- [Exercise brief]: Where the string "toward" occurs in a line of the entries below, copy that line.

Stored items from a collection:

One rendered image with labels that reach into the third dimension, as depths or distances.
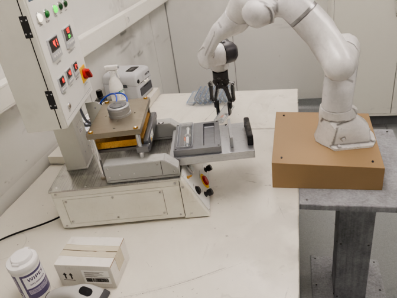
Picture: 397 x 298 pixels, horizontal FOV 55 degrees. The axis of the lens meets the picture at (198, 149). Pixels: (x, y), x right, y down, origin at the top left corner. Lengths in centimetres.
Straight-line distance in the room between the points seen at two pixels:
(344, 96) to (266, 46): 230
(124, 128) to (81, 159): 26
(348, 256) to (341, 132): 63
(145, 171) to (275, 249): 49
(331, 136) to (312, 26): 41
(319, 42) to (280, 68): 239
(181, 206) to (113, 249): 29
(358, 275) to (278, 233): 75
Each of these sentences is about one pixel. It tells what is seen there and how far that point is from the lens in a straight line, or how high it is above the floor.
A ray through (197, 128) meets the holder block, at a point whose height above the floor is 99.
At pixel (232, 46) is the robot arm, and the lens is 175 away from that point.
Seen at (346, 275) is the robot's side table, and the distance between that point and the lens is 199.
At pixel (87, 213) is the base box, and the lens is 144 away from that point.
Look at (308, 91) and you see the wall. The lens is 384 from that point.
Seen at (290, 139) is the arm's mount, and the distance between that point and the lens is 158.
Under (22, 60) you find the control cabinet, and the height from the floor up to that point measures 138.
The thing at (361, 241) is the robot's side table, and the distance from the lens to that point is 184.
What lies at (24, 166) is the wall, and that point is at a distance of 188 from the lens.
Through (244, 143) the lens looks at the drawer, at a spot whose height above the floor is 97.
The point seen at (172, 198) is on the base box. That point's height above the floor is 85.
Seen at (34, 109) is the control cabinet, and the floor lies 123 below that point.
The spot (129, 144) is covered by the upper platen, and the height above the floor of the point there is 104.
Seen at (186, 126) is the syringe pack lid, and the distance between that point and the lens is 145.
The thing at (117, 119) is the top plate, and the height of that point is 111.
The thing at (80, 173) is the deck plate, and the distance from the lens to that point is 146.
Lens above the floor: 164
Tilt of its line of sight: 30 degrees down
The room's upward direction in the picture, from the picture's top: 8 degrees counter-clockwise
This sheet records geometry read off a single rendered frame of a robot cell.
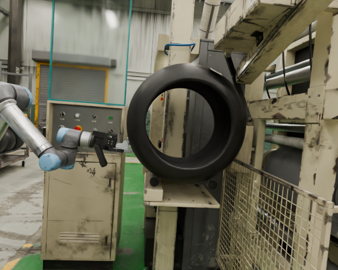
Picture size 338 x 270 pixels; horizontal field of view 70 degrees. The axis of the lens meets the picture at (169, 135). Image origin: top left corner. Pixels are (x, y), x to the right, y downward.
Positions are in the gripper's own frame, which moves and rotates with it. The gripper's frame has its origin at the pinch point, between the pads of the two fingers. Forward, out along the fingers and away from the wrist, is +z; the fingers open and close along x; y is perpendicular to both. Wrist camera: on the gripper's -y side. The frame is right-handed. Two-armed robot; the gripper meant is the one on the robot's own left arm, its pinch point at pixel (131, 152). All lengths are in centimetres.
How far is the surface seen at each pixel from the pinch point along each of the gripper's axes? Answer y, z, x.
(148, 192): -15.9, 11.5, -9.3
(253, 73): 53, 56, 7
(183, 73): 40.7, 16.5, -12.0
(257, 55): 58, 51, -6
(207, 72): 44, 27, -11
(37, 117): -64, -422, 909
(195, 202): -17.5, 34.7, -7.8
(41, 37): 250, -464, 917
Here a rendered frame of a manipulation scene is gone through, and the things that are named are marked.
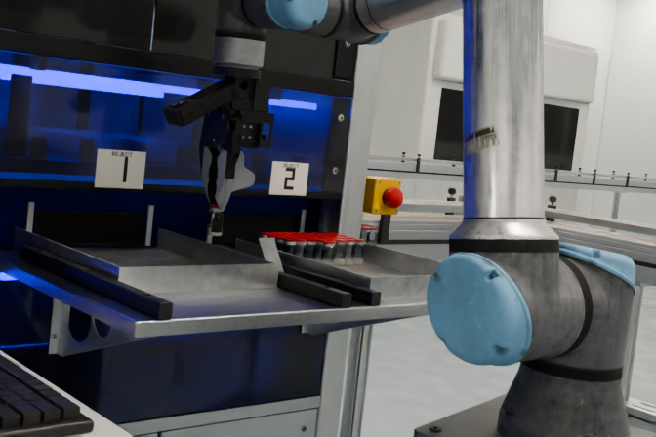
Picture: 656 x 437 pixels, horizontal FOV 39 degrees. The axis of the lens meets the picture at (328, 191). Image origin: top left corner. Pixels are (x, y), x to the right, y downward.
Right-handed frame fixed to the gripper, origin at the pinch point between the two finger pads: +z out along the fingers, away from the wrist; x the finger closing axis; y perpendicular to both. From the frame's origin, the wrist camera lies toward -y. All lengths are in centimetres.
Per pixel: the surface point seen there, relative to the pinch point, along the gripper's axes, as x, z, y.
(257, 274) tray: -10.8, 9.2, 1.7
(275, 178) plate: 16.3, -1.5, 22.5
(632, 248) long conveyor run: 4, 11, 115
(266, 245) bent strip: -2.3, 6.7, 8.7
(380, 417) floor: 141, 107, 171
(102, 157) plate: 14.8, -4.3, -11.5
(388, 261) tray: 2.2, 11.3, 38.7
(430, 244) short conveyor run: 30, 14, 76
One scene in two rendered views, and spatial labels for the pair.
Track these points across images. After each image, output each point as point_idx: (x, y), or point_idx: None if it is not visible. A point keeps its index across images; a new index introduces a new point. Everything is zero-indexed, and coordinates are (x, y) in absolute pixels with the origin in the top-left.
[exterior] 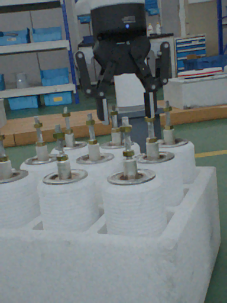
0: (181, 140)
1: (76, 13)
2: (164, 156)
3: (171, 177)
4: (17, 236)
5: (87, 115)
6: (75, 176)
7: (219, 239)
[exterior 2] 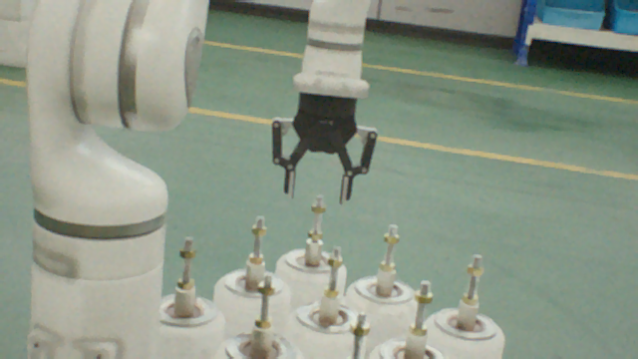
0: (162, 304)
1: (367, 95)
2: (240, 278)
3: None
4: None
5: (340, 249)
6: (371, 289)
7: None
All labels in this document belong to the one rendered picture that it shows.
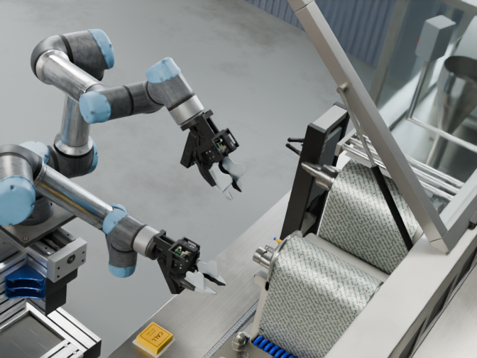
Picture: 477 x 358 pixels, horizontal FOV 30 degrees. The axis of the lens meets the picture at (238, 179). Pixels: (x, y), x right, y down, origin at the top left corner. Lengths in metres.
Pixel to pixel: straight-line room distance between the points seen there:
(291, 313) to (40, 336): 1.35
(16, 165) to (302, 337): 0.81
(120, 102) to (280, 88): 3.11
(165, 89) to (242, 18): 3.76
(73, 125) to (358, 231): 0.92
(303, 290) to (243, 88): 3.09
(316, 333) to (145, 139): 2.57
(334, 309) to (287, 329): 0.17
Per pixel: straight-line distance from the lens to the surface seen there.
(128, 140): 4.56
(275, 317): 2.22
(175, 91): 2.08
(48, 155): 2.72
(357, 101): 1.62
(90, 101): 2.10
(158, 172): 4.38
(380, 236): 2.23
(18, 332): 3.33
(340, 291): 2.08
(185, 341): 2.41
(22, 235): 2.79
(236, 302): 2.53
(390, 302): 1.55
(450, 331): 1.87
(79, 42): 2.47
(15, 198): 2.19
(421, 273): 1.63
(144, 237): 2.32
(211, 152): 2.08
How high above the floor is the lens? 2.71
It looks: 38 degrees down
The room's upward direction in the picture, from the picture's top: 11 degrees clockwise
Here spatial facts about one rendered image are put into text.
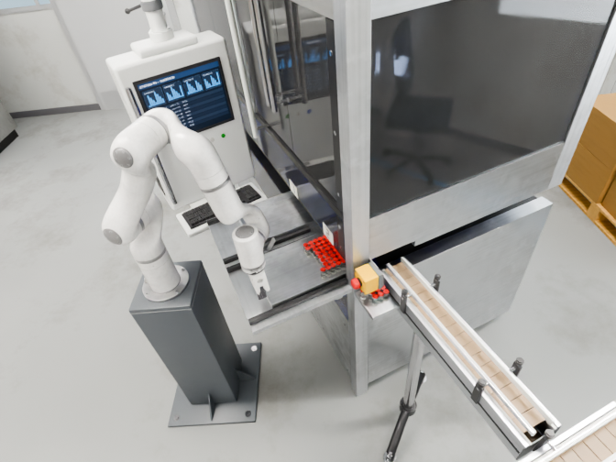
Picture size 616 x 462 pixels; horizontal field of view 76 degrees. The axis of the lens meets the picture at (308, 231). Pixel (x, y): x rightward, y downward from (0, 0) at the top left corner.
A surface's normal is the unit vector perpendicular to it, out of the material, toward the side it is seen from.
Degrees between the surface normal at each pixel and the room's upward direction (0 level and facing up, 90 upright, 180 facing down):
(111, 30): 90
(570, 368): 0
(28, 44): 90
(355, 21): 90
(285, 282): 0
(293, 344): 0
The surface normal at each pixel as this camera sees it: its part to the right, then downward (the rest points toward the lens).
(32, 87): 0.02, 0.67
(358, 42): 0.42, 0.58
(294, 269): -0.10, -0.73
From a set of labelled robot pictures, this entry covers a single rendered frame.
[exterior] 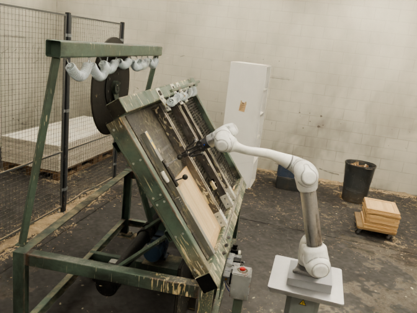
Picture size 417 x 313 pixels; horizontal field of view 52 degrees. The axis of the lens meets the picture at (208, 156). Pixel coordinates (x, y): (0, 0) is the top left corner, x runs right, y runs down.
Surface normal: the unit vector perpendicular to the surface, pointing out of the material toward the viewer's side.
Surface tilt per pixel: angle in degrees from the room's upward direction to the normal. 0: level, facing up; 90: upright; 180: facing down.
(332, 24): 90
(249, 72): 90
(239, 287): 90
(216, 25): 90
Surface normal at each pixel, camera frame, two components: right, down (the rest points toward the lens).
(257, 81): -0.25, 0.22
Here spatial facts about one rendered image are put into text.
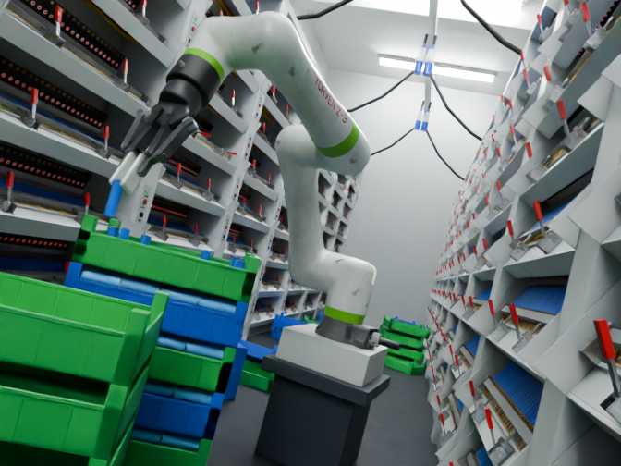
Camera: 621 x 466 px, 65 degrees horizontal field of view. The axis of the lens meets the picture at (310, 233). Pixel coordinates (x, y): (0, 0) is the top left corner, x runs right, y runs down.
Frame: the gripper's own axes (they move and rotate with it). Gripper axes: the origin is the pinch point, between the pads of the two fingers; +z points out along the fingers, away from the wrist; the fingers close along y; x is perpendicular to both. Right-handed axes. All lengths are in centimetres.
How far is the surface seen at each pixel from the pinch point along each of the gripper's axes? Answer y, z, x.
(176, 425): -19.1, 33.6, -21.5
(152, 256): -9.4, 11.8, -5.3
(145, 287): -9.2, 16.3, -8.2
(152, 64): 52, -60, -32
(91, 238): -0.8, 13.4, -0.5
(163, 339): -13.6, 22.4, -13.9
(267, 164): 76, -119, -157
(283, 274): 77, -90, -248
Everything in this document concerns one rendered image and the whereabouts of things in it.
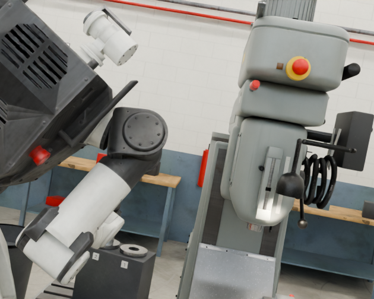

- [Result of this exercise]:
Right-handed frame fixed to the gripper, origin at the pinch point between the two finger pads: +z out along the fingers, away from the wrist; x the finger closing axis; y perpendicular to both. From the frame's origin, the wrist camera lies toward -y. All lengths are in centimetres.
A surface's normal is the unit vector perpendicular to it, out of the material, toward the side it is seen from.
The surface normal at each pixel as this camera sees it: its part to the right, then downward (the rest points toward the lens).
Surface normal: the unit vector perpendicular to the surface, pointing out of the material toward the viewer's side.
Surface normal at each pixel, camera frame, two components: right, down (the rest points toward the lens).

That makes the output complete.